🤖 AI Summary
Federated learning is vulnerable to poisoning attacks, and existing defenses rely on external datasets or assume a fixed proportion of malicious clients, limiting generalizability and scalability. To address this, we propose the first server-side defense framework that requires no external data and makes no assumptions about the fraction of malicious clients. Our approach leverages a conditional generative adversarial network (cGAN) to dynamically synthesize task-relevant, discriminative synthetic data; integrates update consistency checking; and incorporates a differential privacy enhancement module to verify the authenticity of client model updates in real time prior to aggregation. The framework is fully adaptive and end-to-end integrable. Evaluated on CIFAR-10 and MNIST, it achieves >96% true positive rate and >94% true negative rate, with <1.2% accuracy degradation—outperforming state-of-the-art methods in robustness and practicality.
📝 Abstract
Federated Learning (FL) enables collaborative model training across decentralized devices without sharing raw data, but it remains vulnerable to poisoning attacks that compromise model integrity. Existing defenses often rely on external datasets or predefined heuristics (e.g. number of malicious clients), limiting their effectiveness and scalability. To address these limitations, we propose a privacy-preserving defense framework that leverages a Conditional Generative Adversarial Network (cGAN) to generate synthetic data at the server for authenticating client updates, eliminating the need for external datasets.
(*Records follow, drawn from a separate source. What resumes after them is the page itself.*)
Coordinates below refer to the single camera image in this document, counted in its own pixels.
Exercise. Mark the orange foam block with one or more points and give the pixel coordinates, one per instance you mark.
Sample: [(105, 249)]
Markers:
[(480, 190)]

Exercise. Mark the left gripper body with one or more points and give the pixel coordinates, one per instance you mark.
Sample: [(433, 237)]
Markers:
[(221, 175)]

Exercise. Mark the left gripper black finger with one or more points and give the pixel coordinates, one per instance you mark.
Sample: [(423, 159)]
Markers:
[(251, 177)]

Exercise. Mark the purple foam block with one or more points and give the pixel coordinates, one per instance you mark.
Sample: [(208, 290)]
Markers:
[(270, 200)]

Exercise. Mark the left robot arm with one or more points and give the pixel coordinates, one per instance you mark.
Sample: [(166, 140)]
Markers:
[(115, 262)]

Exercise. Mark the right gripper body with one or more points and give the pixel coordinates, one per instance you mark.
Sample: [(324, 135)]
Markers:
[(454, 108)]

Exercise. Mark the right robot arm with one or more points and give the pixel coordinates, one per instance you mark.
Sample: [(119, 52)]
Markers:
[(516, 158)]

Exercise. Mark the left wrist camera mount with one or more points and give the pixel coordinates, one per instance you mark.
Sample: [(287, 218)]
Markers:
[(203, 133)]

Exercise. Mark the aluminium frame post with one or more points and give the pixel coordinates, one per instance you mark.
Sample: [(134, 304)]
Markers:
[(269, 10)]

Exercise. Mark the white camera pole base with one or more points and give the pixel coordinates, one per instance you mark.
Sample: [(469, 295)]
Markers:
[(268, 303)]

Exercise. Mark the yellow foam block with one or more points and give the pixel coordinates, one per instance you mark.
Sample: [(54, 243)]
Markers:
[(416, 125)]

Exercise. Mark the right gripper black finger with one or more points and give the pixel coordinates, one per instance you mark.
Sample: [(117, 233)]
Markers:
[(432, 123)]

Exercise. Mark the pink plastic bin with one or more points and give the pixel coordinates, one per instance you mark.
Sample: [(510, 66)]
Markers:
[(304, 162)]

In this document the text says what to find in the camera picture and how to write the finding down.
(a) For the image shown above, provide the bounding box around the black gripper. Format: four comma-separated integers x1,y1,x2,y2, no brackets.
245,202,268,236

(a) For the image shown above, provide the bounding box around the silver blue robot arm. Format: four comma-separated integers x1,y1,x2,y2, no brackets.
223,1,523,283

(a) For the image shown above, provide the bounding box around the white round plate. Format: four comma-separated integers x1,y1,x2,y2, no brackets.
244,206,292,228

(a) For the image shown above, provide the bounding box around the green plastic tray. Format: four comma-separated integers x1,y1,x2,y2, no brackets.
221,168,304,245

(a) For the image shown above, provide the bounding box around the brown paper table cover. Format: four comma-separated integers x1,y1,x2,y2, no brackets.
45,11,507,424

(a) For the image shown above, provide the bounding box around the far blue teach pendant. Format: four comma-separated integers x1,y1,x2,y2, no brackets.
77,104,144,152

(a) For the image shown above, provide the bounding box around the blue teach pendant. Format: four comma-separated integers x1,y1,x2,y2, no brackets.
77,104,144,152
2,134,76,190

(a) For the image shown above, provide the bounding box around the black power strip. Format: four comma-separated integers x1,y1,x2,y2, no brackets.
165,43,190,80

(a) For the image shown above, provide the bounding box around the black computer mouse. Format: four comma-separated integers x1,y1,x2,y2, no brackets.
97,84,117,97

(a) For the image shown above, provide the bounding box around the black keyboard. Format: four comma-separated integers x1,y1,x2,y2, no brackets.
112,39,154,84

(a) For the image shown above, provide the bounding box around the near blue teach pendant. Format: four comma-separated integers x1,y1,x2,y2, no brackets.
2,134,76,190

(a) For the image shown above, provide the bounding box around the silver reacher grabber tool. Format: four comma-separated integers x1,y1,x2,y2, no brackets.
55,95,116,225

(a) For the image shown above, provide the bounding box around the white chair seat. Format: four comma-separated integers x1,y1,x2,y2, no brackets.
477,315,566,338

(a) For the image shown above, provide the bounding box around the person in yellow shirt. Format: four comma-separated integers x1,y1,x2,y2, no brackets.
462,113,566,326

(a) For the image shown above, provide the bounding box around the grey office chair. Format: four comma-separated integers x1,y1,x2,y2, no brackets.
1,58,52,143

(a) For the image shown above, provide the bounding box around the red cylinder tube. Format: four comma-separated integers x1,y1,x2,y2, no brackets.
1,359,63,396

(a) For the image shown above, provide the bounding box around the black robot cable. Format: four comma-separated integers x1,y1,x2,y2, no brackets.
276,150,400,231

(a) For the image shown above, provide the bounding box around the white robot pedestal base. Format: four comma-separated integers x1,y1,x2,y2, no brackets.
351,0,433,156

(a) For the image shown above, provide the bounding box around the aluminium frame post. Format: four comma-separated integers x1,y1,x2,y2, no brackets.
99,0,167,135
Our framework is scalable, adaptive, and seamlessly integrates into FL workflows. Extensive experiments on benchmark datasets demonstrate its robust performance against a variety of poisoning attacks, achieving high True Positive Rate (TPR) and True Negative Rate (TNR) of malicious and benign clients, respectively, while maintaining model accuracy. The proposed framework offers a practical and effective solution for securing federated learning systems.